JoostBerkhout / Snellius-example-project

Example project of how Snellius can be used for existing code.
0 stars 0 forks source link

Snellius example project

In this example project you find a way to conduct experiments on Snellius of the following type: We have different (problem) instances on which we want to try different methods. In particular, for each instance we want to run each method and store the results. All experiment runs are independent of each other, so we can run them in parallel.

The idea is that this code can be used as a simple template for conducting experiments on Snellius. It stores the used .sh script and experiment settings in the results folder for reproducibility.

Overview of project structure

The project structure is as follows:

What steps are needed to run the experiments?

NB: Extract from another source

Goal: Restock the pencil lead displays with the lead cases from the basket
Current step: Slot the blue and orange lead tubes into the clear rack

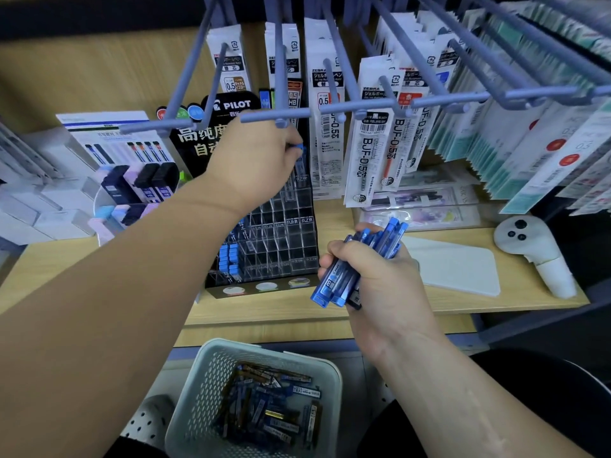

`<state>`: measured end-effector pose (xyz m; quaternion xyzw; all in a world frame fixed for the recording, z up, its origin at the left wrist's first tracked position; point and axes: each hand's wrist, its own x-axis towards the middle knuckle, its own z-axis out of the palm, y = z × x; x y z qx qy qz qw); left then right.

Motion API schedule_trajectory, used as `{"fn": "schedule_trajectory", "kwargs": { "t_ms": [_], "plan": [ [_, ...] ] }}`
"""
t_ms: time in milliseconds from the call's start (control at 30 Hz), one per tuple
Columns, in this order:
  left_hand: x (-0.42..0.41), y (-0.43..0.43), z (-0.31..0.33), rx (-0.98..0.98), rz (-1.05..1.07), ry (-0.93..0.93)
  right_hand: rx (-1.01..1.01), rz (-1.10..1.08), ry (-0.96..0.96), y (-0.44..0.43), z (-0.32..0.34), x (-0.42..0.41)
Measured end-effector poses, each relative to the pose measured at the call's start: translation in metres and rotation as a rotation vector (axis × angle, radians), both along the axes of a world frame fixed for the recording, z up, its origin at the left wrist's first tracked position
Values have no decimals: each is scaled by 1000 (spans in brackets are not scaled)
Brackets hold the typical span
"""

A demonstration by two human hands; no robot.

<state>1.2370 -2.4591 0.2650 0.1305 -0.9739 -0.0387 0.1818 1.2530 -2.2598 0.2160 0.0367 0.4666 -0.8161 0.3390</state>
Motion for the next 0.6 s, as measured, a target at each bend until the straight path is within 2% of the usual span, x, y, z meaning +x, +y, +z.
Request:
{"fn": "schedule_trajectory", "kwargs": {
  "t_ms": [133, 233, 400, 500, 600],
  "plan": [
    [-1, -2, -14, 34, 62, 153, 1, 1, 0, 0, 0, 1],
    [-5, -3, -15, 69, 153, 148, 1, 4, -8, -1, 0, 1],
    [6, 2, -13, 138, 122, 268, -9, 5, -12, -2, 0, 1],
    [30, 21, -20, 404, 78, 342, -28, -1, -6, -3, 1, 0],
    [65, 51, -32, 788, 72, 189, -66, -43, -4, -3, 1, -1]
  ]
}}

The steps to run the experiments are as follows:

  1. Create an experiments_settings.json file with the experiments settings in the project's root folder. To that end, one can use Snellius setup\experiments_settings_constructor.py which will create experiments_settings.json in the project's root folder.
  2. Create a job_script_Snellius.sh job script file in the project's root folder. To that end, one can use Snellius setup\job_script_constructor. py that requires that there exists an experiments_settings.json file in the root (so perform first step 1).
  3. Place your code in the src folder and ensure run_experiment.py has correct access to it.
  4. It is a good idea to test the code locally regarding run_experiment.py (just give some dummy arguments for testing). For example, you could run run_experiment.py "instance 1" "amazing method 2" results\ to see whether it correctly creates a .json file in results//instance 1//amazing method 2//results.json.
  5. Copy the project to Snellius and navigate to the project's root folder. Ensure that poetry is installed on Snellius and run poetry install in case the project does not have an own environment yet.
  6. Run the job script job_script_Snellius.sh on Snellius using command sbatch job_script_Snellius.sh (ensure that you are in the root folder of the project).
  7. The results will be stored in a folder (by default named results with a timestamp in the root folder).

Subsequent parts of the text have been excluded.